Sam West's Hamlet, which has enjoyed rave reviews at Stratford on Avon, opened at the Barbican, the RSC's London home, on Dec. 11.

Stephen Pimlott's minimalist, modern staging of Shakespeare's best known play is the latest in a number of Hamlets to be seen in London this year.

However often the play has been performed — and there seems to have been almost an obsession with it in recent years — directors, actors and audiences always find something new, something worthwhile in it.

2001 has seen the productions via proscenium arch at the Barbican, in the round at the Olivier, and thrust stages at the Young Vic and at the little Rose and Crown fringe theatre: however grand or modest the performance space, it can be adapted to suit the production of the play.

Simon Russell Beale's Hamlet has so far been the most successful in years, not least because it had the full resources of the National Theatre behind it, and has toured worldwide.
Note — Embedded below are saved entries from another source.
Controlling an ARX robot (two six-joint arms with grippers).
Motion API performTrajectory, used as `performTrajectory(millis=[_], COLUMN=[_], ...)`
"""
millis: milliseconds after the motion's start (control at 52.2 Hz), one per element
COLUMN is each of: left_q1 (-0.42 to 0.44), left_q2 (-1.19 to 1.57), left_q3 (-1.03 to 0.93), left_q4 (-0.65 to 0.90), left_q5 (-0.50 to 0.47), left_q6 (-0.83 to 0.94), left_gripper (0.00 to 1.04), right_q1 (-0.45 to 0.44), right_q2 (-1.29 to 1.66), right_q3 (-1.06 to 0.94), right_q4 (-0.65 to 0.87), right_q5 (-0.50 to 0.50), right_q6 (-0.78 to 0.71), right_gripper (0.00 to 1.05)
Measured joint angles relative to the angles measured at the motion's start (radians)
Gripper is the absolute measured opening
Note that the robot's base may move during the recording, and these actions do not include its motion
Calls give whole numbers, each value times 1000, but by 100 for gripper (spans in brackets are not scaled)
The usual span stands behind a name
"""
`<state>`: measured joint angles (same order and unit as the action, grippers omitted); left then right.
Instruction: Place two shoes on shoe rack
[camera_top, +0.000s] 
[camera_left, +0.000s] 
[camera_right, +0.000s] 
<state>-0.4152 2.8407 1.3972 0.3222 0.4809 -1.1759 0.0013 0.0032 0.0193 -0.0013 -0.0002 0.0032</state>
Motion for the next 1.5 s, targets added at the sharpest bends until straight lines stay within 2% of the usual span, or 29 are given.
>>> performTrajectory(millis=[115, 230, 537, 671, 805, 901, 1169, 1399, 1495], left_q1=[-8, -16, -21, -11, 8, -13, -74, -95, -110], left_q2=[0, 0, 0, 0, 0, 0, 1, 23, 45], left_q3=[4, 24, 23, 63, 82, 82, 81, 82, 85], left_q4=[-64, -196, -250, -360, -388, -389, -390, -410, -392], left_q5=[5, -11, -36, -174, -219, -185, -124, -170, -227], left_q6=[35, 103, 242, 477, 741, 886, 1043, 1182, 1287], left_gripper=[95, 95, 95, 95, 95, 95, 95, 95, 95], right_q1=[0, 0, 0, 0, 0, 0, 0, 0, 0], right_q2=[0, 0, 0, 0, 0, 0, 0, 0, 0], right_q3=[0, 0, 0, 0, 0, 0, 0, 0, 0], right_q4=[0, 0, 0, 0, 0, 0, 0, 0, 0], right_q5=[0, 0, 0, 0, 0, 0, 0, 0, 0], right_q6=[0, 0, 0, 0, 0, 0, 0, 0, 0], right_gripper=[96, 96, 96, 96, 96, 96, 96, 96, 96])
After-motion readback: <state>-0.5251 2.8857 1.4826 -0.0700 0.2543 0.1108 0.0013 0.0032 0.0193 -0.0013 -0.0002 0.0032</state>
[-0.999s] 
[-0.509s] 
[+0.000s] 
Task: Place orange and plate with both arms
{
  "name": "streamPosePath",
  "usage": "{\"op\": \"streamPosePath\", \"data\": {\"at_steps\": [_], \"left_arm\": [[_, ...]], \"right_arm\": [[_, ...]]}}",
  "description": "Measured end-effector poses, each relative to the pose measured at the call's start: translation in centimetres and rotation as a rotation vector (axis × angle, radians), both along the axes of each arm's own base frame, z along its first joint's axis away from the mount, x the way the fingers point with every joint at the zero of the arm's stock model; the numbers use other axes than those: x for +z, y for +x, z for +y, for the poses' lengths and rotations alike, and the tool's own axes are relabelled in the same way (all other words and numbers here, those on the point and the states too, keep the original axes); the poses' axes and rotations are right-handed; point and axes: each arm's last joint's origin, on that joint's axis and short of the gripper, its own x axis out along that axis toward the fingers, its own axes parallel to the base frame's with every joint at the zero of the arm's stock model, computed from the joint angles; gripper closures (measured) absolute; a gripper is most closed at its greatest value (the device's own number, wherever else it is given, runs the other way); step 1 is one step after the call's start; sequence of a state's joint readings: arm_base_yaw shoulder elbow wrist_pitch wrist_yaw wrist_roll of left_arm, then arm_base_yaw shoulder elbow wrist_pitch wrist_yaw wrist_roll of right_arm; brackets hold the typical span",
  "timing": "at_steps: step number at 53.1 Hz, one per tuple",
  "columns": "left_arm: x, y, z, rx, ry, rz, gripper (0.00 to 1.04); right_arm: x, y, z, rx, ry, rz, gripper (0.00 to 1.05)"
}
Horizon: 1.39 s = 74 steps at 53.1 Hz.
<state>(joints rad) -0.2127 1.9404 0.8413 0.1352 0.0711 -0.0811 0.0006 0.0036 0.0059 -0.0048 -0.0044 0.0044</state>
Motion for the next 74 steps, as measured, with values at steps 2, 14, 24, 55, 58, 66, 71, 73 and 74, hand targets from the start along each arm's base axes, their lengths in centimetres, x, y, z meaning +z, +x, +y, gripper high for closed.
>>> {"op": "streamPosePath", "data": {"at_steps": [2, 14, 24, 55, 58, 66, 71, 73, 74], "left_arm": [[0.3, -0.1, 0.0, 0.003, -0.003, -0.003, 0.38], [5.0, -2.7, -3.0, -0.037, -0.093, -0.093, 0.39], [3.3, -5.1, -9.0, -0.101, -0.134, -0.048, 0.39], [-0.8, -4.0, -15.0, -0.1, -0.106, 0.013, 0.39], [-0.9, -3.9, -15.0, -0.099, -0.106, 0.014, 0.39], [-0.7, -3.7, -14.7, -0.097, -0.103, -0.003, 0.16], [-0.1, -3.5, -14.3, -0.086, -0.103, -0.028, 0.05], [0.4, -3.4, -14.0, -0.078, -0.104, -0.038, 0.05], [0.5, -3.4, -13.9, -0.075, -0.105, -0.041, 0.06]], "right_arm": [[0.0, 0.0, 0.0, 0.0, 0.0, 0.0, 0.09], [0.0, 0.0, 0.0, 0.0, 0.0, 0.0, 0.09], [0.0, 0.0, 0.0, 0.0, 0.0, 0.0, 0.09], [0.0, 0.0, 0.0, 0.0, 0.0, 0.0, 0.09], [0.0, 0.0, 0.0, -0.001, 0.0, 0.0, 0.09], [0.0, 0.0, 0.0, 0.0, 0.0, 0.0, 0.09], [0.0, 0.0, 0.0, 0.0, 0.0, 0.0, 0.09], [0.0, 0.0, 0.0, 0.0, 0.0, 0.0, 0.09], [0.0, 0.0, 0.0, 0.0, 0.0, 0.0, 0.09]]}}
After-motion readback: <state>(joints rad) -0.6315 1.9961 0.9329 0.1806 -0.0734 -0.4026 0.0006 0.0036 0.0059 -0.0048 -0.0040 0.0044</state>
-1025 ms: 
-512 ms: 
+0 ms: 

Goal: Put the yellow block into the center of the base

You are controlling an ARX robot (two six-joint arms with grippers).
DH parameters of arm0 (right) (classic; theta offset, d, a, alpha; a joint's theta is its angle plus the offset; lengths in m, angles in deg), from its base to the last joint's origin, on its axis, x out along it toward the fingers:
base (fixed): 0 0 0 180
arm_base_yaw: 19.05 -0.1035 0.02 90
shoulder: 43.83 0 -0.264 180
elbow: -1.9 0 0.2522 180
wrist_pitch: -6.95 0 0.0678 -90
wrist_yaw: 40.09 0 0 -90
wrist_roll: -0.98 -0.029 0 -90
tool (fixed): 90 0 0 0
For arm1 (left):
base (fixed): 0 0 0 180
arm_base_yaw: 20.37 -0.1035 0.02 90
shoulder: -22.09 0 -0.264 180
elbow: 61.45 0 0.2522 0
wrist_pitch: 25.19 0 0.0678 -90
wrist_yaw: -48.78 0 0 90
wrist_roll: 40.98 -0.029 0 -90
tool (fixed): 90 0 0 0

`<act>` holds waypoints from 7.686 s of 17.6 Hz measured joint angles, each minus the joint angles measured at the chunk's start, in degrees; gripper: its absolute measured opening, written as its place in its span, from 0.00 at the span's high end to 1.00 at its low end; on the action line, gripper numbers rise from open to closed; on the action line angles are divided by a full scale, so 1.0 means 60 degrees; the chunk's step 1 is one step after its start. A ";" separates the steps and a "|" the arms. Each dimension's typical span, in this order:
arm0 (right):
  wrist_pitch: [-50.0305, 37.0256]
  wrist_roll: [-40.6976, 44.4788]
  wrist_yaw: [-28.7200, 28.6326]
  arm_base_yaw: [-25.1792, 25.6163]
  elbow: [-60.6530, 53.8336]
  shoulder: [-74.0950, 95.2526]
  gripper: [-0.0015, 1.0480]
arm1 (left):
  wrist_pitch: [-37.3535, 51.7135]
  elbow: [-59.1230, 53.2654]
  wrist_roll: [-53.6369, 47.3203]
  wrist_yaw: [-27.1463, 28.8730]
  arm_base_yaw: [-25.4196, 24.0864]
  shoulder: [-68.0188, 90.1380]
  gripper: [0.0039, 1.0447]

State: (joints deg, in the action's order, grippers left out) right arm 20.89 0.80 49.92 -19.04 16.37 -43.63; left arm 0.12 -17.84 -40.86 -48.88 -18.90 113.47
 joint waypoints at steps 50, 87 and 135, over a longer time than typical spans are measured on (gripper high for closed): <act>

Adrian Lester's, however, had both the authority and aura of Peter Brook, its director, behind it, and combined the glamor of a Parisian opening with the chic of the Young Vic — one of London's most interesting off-West End venues.

Now Sam West, son of two of Britain's best known actors, Timothy West and Prunella Scales, has brought the RSC back into the artistic spotlight. Spotlights are used to great effect in Pimlott's production - Barnardo and Francisco, the sentries we see at the beginning of the play, rake the audience with searchlights as they keep watch on the battlements.